Yes, there have been many egalitarian or female-dominated societies. Unfortunately, these histories have been precluded from most educational systems, or only exist as optional fluff courses at universities and colleges. 
Examples of matrilineal, egalitarian, and matriarchal cultures include: Ancient Crete, Hopi Indians, the Cherokee, Aborigines of the Trobriand Islands, Celtic cultures (Scots, Picts, Gaels), Scythians & Amazons, the Chinese Musuo ("Kingdom of Women"), most of tribal Africa, Ancient Egyptians (*!*), the Tuareg, the Chamorro, Tsimshian people, the Tlingit, the Khasi, ancient Nubians, !Kung San, Iroquois, Filipinos, Boyowan, Fore, Jews, Jaintias, and even the infamous Waorani people (a fierce Amazon tribe that was never conquered or colonized) are egalitarian.

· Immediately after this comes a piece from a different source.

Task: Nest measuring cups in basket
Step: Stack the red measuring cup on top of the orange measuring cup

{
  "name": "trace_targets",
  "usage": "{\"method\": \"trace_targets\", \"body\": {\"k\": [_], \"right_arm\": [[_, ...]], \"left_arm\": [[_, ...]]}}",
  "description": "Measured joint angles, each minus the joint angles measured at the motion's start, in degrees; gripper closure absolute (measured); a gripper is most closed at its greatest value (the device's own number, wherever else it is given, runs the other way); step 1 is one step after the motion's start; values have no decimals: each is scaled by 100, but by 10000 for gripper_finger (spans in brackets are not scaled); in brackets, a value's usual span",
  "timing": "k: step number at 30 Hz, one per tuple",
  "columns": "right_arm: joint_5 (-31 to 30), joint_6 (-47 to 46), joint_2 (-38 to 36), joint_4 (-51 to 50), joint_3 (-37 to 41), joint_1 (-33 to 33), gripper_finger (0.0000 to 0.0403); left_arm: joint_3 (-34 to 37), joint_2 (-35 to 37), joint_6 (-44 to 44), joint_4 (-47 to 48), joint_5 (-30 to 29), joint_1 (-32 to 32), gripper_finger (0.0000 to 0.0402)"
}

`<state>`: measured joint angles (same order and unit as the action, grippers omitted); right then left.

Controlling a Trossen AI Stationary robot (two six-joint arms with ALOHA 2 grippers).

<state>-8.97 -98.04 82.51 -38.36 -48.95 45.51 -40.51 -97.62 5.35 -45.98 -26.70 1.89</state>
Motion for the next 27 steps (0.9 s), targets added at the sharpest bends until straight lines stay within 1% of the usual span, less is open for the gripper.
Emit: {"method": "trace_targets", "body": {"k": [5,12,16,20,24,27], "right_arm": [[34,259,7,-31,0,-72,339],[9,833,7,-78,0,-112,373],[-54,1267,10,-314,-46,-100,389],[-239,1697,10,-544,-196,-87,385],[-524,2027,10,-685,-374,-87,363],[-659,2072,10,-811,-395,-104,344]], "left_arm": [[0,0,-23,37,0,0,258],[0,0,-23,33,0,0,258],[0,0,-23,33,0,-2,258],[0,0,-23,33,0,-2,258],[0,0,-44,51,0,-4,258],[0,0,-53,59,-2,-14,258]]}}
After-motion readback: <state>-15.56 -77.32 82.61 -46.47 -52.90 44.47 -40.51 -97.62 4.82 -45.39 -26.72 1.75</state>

There is considerable anthropological evidence that supports the theory that there was a Fertility cult with a Snake or Mother goddess in our pre-literate, neolithic ancestry that spanned disparate cultures. The clincher is that sexual repression is often most common among warrior cultures that practiced ritual warfare. At some point in our early domestication (gathering > agrarian) our neolithic heritage was quite literally razed in empire building.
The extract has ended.